Early reports suggested that the pilots on Asiana flight 214 didn't check their air speed on their final approach because they thought the that plane's automated systems were taking care of that. (Is it still astonishing that only three people out of over three hundred on board perished in this terrible accident).



In the discussions following the crash, several experts have noted the issue of pilots losing their touch as electronics do more and more of the flying. While this is clearly of concern to air travelers, it is possibly the thin end of the wedge of a bigger problem that will affect a lot more people; I'm thinking here about Google's driver-less car.

I'd love to have a car that drove itself (and me) to the office. I could get a lot of work done in those two and a half hours (each way).  But software isn't, and those who create it aren't, perfect, and there will be situations in which a pilot or a driver may have to take back control from the auto-pilot.

There are to issues here. First, if pilots and drivers don't get the hours under their belts they may not become sufficiently skilled to act decisively and appropriately to avoid an accident.

Second, we need to thing carefully about designing machines that are too complex and unstable that they can only be operated with a computer intermediary. Modern fly-by-wire jet fighters, the F-117 in particular, are like this; they are so aerodynamically unstable that without computers to continually monitor plane's motion and apply minute but critical adjustment to the the control services, it would fall out of the sky; human pilots simply couldn't response fast enough and in the right way to keep the machine aloft. Imagine if we started building cars that we couldn't drive without technological assistance to control them.

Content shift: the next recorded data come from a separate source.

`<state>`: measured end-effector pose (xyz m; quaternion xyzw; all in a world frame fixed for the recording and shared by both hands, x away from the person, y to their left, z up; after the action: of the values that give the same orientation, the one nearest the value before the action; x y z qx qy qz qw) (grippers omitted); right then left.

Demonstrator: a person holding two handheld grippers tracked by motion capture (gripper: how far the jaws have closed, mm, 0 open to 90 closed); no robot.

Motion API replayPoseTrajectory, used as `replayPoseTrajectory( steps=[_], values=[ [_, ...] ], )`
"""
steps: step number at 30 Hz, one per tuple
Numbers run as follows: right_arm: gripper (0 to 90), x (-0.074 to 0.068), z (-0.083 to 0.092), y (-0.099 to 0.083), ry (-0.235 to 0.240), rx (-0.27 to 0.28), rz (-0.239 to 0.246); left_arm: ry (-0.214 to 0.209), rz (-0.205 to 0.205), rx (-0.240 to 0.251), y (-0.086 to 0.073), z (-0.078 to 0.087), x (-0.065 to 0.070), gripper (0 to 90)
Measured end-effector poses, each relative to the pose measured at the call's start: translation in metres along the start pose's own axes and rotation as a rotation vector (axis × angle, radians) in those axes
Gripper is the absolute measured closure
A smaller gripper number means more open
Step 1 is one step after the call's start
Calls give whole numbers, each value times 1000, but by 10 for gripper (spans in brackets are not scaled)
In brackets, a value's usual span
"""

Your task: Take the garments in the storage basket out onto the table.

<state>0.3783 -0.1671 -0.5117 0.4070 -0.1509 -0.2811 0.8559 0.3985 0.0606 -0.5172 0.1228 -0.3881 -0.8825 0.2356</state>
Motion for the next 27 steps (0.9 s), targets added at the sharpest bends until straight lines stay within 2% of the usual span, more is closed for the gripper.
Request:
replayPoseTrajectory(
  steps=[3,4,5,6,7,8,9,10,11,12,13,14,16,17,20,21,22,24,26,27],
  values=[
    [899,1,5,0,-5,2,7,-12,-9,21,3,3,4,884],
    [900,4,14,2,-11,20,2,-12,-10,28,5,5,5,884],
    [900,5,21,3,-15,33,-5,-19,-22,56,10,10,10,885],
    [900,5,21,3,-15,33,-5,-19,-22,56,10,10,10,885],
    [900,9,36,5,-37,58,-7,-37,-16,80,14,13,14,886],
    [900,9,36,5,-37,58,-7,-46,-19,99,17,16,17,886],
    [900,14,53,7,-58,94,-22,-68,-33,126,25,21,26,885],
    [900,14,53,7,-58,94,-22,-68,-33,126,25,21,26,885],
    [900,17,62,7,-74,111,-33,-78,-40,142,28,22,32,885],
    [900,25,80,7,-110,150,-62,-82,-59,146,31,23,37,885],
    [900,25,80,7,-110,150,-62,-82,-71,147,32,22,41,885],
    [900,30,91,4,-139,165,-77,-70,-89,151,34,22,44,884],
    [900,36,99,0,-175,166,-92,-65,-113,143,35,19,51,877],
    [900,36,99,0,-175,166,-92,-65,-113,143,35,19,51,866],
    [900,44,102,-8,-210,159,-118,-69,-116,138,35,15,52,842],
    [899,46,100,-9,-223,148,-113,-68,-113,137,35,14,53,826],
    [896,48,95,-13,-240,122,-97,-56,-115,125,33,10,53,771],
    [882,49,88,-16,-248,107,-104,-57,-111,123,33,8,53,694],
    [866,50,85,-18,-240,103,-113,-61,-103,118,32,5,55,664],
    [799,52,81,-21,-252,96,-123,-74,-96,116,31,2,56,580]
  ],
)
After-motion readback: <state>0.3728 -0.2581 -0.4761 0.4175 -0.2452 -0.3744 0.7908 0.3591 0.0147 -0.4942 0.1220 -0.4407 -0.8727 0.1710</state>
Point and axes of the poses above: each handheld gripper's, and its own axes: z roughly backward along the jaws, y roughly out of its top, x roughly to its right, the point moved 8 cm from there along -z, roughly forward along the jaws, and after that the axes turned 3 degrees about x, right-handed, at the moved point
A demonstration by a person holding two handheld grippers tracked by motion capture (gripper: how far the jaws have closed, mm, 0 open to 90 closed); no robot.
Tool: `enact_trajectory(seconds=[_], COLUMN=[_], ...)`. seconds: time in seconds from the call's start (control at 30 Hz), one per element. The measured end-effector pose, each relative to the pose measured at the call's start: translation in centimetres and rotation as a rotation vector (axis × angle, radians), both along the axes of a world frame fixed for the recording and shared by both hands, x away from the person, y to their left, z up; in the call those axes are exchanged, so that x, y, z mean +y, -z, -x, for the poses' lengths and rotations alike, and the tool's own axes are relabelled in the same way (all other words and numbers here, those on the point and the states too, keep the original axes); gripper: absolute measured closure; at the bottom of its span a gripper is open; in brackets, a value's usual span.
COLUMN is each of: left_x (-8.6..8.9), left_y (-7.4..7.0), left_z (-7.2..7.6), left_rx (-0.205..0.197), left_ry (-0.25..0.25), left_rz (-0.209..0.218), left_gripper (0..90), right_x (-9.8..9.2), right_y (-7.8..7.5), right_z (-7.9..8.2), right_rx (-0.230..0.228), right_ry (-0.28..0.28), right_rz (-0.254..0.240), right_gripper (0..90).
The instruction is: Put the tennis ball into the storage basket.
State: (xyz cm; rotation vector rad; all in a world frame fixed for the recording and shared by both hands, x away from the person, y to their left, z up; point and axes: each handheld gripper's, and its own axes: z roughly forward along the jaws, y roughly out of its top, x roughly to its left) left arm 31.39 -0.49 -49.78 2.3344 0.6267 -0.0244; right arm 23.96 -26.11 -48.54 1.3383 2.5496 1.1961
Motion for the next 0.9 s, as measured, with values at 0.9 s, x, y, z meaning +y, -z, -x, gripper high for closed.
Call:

In fact we probably we have already. From power assisted brakes and the simple end of the spectrum, to the Prius' fly-by-wire throttle at the other, we're already moving determinedly down that path. Remember all the kerfuffle about the Prius' throttle jamming open? That doesn't augur well for a fully automated, self-driving car.  Do we want the most efficient (high value, low cost) possible system that works 99.9% of the time, while risking calamity in the 0.1% of the time it fails?

Returning to a related theme, that's exactly what we've done with our food supply and our manufacturing supply chain. So the answer is probably "yes".